Apologies for prolonging a thread that steered due west of topic some
time ago, but this is getting interesting:

Alga wrote:
> Alex, you can't say that there is only Dark in Lovecraft,
> for opposed to that is the normal world, represented, in Hollywood versions,
> by pretty suburban streets. If you don't have a norm--Innsmouth or Arkham
> before the horrors came--where's the scare? The Amurican Way of Life, that's
> the Light. At least in novels.

I'm on Alex's side. I don't think you can say that the normal world
"opposes" the Dark, in a dualistic sense, because in Lovecraft's fiction
the normal world _is_ the Dark. What we think of as normality is
invariably revealed to be a delusion, or merely the narrowest slice of a
much bigger, scarier universe. As for "Innsmouth or Arkham before the
horrors came", it's another basic tenet of the stories that the horror
was there _first_, inhabiting this world long before humanity turned up.
Any pretty suburban streets are just a part of a transient blip in
reality, cosmically speaking.

Sgt. Rock wrote:
> ...I do believe you're helping me  understand why
> I've always despised the horror genre. 

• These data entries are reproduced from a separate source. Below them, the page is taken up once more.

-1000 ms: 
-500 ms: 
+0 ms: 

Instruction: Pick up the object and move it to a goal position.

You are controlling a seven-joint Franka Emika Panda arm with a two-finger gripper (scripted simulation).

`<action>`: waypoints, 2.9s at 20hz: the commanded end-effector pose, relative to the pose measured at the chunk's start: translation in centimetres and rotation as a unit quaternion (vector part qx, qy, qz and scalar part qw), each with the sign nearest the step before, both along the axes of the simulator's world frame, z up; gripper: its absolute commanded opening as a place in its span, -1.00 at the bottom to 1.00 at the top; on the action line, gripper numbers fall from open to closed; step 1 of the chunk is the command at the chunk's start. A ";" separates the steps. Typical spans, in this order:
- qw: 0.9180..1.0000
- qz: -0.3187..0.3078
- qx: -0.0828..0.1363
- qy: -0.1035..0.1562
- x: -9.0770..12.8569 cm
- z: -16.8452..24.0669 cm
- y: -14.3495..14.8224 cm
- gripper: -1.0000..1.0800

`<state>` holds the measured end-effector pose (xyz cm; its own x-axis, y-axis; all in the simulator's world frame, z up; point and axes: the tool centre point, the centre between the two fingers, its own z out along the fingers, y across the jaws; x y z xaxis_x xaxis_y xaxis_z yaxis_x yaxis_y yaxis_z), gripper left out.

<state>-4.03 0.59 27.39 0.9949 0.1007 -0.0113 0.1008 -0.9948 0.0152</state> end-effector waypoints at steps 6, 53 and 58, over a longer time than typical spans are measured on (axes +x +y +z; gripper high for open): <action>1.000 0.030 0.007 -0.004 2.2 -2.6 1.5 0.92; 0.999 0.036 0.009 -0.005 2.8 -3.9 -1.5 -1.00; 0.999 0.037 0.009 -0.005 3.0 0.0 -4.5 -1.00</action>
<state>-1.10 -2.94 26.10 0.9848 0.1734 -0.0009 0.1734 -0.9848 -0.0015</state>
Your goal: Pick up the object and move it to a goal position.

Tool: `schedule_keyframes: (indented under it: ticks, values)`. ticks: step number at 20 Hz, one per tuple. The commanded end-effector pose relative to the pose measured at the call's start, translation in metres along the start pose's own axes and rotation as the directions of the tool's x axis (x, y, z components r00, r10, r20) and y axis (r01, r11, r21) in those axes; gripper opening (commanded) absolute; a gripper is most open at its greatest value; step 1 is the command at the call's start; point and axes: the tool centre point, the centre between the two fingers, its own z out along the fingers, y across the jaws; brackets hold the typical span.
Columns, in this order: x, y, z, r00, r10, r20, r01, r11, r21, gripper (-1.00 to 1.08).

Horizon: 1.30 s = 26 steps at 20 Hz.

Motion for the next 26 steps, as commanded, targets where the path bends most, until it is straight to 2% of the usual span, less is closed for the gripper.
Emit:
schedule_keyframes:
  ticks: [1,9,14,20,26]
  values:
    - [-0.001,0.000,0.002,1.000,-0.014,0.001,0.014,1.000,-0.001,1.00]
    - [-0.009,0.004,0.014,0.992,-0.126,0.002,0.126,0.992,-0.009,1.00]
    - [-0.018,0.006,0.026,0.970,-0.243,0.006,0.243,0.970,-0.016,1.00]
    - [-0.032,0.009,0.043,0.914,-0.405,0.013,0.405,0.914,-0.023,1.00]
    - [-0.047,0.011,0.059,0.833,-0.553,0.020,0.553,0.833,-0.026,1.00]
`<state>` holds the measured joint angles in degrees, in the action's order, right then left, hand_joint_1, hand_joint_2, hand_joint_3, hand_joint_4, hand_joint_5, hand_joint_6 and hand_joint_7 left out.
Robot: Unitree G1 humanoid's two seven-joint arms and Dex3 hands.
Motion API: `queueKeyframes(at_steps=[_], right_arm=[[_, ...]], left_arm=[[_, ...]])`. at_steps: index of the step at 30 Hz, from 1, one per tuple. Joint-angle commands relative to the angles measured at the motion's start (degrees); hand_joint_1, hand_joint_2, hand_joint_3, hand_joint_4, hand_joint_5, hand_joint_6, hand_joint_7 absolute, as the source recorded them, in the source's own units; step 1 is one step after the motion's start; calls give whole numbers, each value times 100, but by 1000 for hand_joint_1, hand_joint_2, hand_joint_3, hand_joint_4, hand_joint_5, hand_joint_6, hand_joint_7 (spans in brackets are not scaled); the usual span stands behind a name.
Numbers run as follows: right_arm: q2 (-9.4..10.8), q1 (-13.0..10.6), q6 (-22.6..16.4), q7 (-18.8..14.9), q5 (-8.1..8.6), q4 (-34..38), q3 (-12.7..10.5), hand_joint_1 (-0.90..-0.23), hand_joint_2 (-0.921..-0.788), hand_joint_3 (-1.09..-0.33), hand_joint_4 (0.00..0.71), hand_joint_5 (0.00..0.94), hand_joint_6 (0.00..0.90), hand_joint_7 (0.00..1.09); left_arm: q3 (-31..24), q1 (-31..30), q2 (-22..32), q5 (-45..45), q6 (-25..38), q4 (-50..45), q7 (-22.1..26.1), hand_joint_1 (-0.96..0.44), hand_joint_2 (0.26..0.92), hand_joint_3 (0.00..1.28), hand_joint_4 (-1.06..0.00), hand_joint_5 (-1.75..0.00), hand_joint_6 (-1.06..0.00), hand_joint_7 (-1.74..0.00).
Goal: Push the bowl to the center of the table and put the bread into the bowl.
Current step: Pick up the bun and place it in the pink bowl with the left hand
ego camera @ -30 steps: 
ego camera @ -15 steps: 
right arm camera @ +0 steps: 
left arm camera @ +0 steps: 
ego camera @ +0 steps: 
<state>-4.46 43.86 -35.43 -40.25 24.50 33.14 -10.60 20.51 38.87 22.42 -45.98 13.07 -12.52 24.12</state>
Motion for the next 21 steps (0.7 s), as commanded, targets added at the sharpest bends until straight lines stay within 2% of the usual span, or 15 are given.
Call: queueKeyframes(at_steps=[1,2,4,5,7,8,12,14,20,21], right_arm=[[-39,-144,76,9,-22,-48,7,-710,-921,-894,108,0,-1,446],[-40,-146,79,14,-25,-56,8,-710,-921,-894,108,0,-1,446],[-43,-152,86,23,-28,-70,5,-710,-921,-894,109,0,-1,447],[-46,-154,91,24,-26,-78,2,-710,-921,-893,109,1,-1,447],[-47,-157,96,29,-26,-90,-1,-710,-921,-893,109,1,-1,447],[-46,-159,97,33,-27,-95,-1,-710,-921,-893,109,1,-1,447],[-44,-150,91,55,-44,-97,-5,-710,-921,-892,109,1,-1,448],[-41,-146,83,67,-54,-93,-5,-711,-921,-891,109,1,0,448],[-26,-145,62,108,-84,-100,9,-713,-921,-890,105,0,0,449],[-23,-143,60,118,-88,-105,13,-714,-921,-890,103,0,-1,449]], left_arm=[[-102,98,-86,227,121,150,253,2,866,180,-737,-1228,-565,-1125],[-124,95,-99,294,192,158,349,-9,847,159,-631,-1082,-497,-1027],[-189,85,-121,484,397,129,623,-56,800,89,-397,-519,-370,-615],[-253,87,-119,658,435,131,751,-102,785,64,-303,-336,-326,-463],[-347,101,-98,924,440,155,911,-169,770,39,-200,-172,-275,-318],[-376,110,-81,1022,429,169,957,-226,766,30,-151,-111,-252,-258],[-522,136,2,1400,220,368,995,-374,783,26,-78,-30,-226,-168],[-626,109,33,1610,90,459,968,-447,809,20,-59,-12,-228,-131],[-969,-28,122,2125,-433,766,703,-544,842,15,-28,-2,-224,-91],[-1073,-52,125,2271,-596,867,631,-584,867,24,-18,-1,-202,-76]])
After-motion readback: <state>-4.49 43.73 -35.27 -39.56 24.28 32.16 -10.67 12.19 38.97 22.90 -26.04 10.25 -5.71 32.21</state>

Interesting choice of pejorative there. <g>

> Since I do believe in the God of
> Abraham, this "supernatural evil" stuff seems a trifle silly to me;

Well, the usual expression is "supernatural horror" rather than
"supernatural evil". Most of the more highly-regarded horror writers
long ago grew out of the simplistic good\evil trap. 

Rostum wrote:
> I haven't read much horror, however.

You should! There's some great writing out there. (And an even huger
amount of crap, naturally.)

>  Are there many horror novels that
> have both a supernatural Good and Evil but the Evil wins?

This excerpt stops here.